Health Canada is hoping to use private-sector dollars to fight opioid addiction because “conventional efforts are not enough” to address the national health crisis, newly released documents reveal.
For months, the department has been quietly considering a pay-for-performance project to see if specific help targeted at a small group of opioid addicts reduces their dependence on the drug, improves their health and, above all, reduces deaths from overdoses.
What makes the effort unique is that officials are looking at having private backers take on the financial risk to fund the experiment, which is estimated to cost more than $4 million, with federal coffers to pay out only if the work produces measurable success.
The results of a study filling in details on the actual work and costs, as well as the level of private-sector interest in bankrolling the project, were delivered to Health Canada last week.
If federal officials give the plan a go-ahead — a decision that has yet to be made — it would be a rare moment when a social-impact bond, as the financing model is known, is used to pay for a health-related research project.

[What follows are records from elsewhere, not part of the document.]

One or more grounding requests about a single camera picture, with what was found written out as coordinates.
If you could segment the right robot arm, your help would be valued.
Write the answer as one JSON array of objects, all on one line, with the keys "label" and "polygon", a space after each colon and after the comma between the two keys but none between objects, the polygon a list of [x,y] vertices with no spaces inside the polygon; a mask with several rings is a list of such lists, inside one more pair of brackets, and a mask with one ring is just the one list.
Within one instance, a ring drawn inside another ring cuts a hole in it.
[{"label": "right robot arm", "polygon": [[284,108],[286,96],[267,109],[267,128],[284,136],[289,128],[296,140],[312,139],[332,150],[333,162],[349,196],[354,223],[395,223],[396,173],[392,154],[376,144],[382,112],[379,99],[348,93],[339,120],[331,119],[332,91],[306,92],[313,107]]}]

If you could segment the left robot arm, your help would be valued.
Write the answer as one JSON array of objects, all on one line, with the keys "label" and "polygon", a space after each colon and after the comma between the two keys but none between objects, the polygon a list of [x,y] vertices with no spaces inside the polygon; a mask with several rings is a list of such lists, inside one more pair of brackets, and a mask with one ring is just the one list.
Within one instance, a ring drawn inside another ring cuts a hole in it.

Social-impact bonds have helped fund about 20 health-related projects worldwide, including in Canada and the United States, officials wrote in one briefing note among almost 130 pages of documents obtained by The Canadian Press under the Access to Information Act.
What makes the bonds appealing to governments is that they require a service provider, usually a non-profit, to get funding from private investors with the help of a broker.
The government pays out only if certain benchmarks are met — meaning investors can earn back their investment plus a profit depending on the amount of risk in a project, the non-profits find new sources of funding beyond limited government dollars, and governments push the financial risk off their books.
The federal Liberals, like the Conservatives before them, have shown a keen interest in the bonds and the larger concept of social financing, putting hundreds of millions into a fund designed to spur growth in the sector as part of a wider strategy. Overseeing the strategy and the fund will be an advisory council, which has an application deadline of Sept. 13.